I zapewne większość z tego niespełna półtora miliona wyników dotyczy byłego i zarazem obecnego szefa rządu. Żaden inny premier nie wściekał się tak często, tak słusznie i z tak nieskazitelnie propaństwowych powodów jak lider Platformy. Gdy tylko pojawiają się problemy, możemy być pewni, że Tusk się wścieknie prędzej czy później, a my przeczytamy o tej jego wściekłości w tekstach dziennikarzy dobrze poinformowanych o życiu za kulisami władzy.

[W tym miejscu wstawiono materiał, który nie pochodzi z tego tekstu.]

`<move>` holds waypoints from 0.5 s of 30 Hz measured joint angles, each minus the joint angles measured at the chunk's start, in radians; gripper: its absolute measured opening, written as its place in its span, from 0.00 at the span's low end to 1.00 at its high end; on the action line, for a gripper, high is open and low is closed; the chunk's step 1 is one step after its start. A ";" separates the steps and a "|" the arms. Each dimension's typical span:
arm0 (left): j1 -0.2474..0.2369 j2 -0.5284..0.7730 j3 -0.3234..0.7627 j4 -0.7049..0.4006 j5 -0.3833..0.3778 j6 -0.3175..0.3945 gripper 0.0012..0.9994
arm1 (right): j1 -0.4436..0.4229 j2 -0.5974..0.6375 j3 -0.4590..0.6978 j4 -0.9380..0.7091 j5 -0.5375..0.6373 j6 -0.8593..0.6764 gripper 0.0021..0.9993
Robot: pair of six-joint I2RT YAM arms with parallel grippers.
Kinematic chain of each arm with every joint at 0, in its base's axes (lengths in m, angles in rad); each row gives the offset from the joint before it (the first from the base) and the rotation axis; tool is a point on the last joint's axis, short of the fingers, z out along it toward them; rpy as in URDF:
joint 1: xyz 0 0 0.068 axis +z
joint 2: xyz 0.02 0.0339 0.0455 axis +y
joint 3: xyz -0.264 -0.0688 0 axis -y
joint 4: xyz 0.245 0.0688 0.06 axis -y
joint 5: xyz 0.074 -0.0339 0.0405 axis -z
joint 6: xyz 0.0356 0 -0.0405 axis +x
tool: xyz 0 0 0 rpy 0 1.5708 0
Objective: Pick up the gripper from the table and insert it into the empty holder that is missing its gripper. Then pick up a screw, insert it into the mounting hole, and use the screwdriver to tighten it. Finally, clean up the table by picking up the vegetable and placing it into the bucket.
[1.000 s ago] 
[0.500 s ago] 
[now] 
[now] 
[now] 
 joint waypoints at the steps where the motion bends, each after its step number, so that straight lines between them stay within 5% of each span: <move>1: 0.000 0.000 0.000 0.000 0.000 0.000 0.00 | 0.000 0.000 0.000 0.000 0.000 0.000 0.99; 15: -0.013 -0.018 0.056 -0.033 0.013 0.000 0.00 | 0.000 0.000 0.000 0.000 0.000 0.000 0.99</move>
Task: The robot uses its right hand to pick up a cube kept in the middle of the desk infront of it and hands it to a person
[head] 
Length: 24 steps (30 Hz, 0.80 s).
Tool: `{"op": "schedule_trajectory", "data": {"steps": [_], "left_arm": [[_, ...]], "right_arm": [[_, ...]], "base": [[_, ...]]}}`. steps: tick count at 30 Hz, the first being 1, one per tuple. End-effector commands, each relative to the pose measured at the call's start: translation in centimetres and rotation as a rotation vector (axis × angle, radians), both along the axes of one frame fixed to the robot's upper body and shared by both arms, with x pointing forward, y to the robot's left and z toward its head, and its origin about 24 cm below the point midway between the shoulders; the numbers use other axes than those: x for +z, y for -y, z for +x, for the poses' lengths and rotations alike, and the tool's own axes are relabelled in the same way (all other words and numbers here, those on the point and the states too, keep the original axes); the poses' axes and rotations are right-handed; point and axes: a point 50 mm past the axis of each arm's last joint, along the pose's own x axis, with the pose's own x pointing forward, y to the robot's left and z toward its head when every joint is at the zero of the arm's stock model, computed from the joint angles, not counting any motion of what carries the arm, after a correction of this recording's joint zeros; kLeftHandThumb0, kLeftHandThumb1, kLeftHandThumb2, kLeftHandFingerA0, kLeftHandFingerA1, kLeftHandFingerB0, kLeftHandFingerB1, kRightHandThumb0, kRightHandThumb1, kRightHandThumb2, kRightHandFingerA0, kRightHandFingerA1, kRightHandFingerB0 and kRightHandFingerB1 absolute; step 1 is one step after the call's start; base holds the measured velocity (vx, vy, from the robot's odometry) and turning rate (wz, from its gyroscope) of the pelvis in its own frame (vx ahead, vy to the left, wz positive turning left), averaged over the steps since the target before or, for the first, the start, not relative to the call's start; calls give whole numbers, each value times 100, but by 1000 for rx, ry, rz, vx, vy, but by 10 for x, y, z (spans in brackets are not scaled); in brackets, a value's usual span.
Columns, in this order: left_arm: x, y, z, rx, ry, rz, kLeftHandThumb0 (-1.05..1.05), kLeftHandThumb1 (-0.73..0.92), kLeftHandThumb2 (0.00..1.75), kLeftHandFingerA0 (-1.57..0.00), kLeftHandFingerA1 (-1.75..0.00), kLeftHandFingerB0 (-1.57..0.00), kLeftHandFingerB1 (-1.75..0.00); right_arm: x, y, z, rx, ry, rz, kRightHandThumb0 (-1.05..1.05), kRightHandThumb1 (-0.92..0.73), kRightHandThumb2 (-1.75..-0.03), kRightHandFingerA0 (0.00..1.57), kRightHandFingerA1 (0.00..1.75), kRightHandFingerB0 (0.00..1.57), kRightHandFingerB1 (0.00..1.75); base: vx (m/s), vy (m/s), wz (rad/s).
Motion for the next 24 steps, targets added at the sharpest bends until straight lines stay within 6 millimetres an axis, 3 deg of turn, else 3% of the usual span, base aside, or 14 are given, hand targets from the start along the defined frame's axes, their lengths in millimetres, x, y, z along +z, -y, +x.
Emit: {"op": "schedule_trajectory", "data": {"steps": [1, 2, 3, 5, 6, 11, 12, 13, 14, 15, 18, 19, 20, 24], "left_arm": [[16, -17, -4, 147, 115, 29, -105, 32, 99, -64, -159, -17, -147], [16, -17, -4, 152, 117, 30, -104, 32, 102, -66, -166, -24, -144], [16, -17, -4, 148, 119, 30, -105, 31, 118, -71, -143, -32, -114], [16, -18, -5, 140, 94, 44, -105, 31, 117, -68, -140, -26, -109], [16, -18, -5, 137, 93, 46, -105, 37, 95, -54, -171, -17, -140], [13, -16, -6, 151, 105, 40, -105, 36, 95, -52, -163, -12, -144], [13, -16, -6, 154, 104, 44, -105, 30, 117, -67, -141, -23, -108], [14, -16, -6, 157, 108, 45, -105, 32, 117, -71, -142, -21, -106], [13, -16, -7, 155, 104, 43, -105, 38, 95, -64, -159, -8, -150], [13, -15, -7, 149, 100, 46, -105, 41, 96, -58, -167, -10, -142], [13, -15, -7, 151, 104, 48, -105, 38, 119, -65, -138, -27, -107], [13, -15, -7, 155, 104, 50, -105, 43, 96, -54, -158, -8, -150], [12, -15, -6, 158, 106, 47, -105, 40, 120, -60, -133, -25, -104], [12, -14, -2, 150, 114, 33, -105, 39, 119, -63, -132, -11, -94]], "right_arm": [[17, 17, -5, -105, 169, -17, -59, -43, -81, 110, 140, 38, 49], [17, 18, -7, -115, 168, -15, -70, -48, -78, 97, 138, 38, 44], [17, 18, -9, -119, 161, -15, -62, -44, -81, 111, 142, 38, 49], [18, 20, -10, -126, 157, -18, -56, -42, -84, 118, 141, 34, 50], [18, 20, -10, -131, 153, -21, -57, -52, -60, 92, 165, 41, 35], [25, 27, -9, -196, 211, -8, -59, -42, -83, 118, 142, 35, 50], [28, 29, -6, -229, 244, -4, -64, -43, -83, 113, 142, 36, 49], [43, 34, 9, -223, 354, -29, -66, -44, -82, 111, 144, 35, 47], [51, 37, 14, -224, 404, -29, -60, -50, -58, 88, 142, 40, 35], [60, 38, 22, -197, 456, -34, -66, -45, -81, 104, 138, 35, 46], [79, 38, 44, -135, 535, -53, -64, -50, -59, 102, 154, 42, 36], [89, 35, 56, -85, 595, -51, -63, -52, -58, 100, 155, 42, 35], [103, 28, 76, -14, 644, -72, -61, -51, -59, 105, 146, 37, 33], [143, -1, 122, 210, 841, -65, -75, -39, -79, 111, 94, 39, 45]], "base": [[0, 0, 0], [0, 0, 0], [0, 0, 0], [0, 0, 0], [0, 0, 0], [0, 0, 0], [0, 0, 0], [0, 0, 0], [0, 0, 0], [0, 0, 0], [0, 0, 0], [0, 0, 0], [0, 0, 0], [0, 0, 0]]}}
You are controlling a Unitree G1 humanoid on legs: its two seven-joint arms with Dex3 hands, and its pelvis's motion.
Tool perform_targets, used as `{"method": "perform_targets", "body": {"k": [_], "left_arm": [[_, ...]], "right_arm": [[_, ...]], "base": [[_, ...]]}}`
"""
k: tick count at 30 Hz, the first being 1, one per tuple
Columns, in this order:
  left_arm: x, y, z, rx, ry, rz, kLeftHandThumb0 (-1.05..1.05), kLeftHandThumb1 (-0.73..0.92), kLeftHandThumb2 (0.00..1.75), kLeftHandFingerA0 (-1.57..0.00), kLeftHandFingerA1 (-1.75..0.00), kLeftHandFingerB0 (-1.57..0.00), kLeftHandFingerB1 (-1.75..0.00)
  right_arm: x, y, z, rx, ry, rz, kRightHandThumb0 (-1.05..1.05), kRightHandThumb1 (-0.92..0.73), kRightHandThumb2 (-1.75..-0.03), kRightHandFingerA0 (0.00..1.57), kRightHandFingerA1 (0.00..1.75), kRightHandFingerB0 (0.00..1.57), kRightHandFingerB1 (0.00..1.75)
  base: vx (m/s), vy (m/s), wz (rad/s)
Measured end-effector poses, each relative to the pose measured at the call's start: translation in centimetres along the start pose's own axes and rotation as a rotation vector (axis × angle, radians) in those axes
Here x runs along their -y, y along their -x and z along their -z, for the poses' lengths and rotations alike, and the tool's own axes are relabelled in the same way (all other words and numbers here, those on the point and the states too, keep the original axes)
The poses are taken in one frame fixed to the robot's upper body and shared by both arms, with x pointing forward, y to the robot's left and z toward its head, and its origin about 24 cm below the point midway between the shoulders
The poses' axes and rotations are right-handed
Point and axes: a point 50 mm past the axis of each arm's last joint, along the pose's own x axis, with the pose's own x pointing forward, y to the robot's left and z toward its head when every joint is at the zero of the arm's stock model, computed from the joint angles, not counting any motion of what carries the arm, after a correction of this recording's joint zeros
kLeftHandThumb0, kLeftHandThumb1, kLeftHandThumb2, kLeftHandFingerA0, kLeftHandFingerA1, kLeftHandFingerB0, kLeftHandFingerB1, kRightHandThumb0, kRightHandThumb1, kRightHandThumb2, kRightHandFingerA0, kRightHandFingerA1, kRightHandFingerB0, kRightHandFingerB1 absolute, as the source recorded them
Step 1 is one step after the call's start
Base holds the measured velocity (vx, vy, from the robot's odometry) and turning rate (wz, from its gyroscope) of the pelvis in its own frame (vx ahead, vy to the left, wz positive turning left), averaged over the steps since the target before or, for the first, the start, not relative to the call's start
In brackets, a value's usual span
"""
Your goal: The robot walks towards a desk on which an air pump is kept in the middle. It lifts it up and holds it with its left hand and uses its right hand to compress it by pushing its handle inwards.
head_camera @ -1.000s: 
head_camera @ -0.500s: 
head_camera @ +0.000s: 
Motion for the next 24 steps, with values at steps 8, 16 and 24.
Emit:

Jest wielce prawdopodobne, że i teraz, w związku z zamieszaniem wokół ustawy refundacyjnej, nadchodzi kolejny atak wściekłości Donalda Tuska. Przy czym obecnie jego sytuacja jest nadzwyczaj komfortowa, ponieważ ma do wyboru aż trzy potencjalne cele swojego gniewu. Pierwszy, najmniej prawdopodobny, to Bartosz Arłukowicz. Lecz wściekłość na Arłukowicza mogłaby być ryzykowna. Ktoś mógłby skojarzyć, że Arłukowicz jest członkiem tego samego rządu, którego Tusk jest premierem, a w związku z tym można by posądzić Tuska, że fatalnie dobrał sobie ministra, a część odpowiedzialności za bałagan spoczywa na władzy. W dodatku prawdopodobny wniosek o wotum nieufności wobec Arłukowicza zapewni mu długie miesiące trwania na stanowisku.
Drugi obiekt wściekłości to lekarze. Gotowe są już odpowiednie powiedzonka ("pokaż, lekarzu, co masz w garażu" oraz "wziąć lekarzy w kamasze"), które wprawdzie kiedyś wywoływały potępienie, ale to było w zamierzchłych czasach, gdy stosowała je niesłuszna władza. Dziś taka postawa premiera spotkałaby się zapewne z pełnym zrozumieniem kręgów opiniotwórczych.
Wreszcie trzeci, najbardziej prawdopodobny i najwdzięczniejszy obiekt wściekłości to złowrogie koncerny farmaceutyczne – żerujące na rządzie i pacjentach, pazerne na kasę, pozbawione moralności. Kto wie, czy w hierarchii obiektów wściekłości premiera nie mają szansy wyprzedzić nawet kiboli.
A przy okazji – czy relanium jest w pełni odpłatne? Oby panu premierowi wystarczyło pieniędzy. Taki chłopina nerwowy.